### Problem
Set down word for word each line from the start of the listing through the line that contains "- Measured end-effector", both included.

[[ Collected data, beginning ]]

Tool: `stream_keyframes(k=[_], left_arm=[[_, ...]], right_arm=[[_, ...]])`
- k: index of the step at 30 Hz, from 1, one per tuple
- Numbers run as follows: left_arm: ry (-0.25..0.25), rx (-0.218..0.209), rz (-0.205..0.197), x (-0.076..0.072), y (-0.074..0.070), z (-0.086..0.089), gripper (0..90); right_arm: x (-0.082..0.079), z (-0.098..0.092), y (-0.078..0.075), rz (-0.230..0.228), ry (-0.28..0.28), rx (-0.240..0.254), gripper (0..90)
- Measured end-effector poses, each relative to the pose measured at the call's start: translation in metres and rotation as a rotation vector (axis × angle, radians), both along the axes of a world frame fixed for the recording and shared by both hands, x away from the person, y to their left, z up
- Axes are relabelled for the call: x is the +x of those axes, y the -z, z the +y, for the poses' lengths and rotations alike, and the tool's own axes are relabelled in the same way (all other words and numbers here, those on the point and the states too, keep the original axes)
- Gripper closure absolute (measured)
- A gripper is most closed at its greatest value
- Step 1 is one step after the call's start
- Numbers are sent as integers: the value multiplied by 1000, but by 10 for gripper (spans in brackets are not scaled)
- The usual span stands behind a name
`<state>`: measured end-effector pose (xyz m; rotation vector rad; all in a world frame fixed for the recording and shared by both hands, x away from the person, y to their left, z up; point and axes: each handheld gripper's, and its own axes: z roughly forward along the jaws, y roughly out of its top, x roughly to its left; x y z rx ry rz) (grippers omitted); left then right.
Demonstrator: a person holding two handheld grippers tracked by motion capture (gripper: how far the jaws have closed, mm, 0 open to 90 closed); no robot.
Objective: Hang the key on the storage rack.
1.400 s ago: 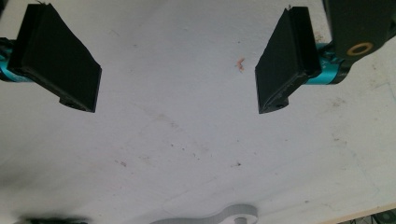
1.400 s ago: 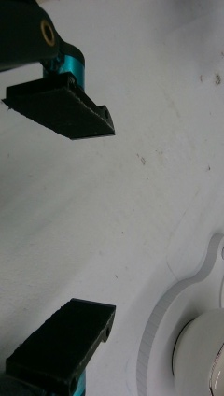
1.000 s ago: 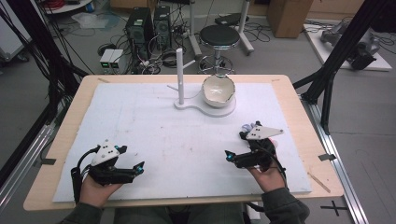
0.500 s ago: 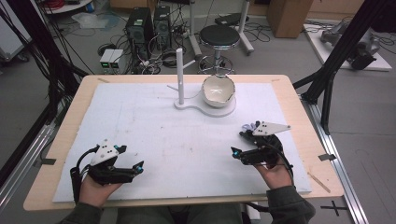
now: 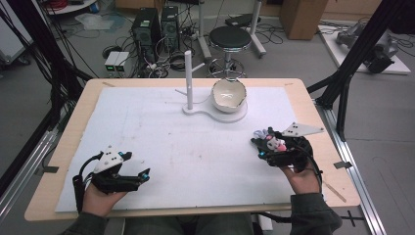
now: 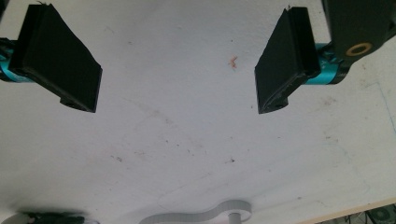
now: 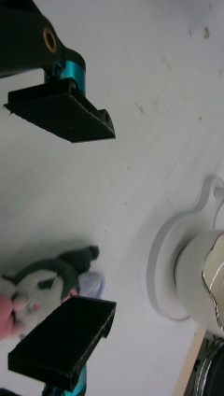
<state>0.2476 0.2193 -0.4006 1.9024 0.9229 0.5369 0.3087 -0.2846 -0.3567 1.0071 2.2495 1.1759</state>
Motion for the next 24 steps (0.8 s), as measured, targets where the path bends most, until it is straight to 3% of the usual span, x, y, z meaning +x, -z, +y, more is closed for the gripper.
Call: stream_keyframes(k=[13, 18, 24], left_arm=[[-6, -4, 3, 2, 1, 0, 152], [-4, -5, 4, 3, 1, 1, 152], [-6, -5, 3, 3, 1, 1, 152]], right_arm=[[12, -29, -10, 17, 59, -7, 154], [29, -34, -8, 64, 66, -41, 163], [36, -39, -4, 95, 78, -54, 164]])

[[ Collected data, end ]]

### Result of this exercise
Tool: `stream_keyframes(k=[_], left_arm=[[_, ...]], right_arm=[[_, ...]])`
- k: index of the step at 30 Hz, from 1, one per tuple
- Numbers run as follows: left_arm: ry (-0.25..0.25), rx (-0.218..0.209), rz (-0.205..0.197), x (-0.076..0.072), y (-0.074..0.070), z (-0.086..0.089), gripper (0..90); right_arm: x (-0.082..0.079), z (-0.098..0.092), y (-0.078..0.075), rz (-0.230..0.228), ry (-0.28..0.28), rx (-0.240..0.254), gripper (0..90)
- Measured end-effector poses, each relative to the pose measured at the call's start: translation in metres and rotation as a rotation vector (axis × angle, radians), both along the axes of a world frame fixed for the recording and shared by both hands, x away from the person, y to their left, z up

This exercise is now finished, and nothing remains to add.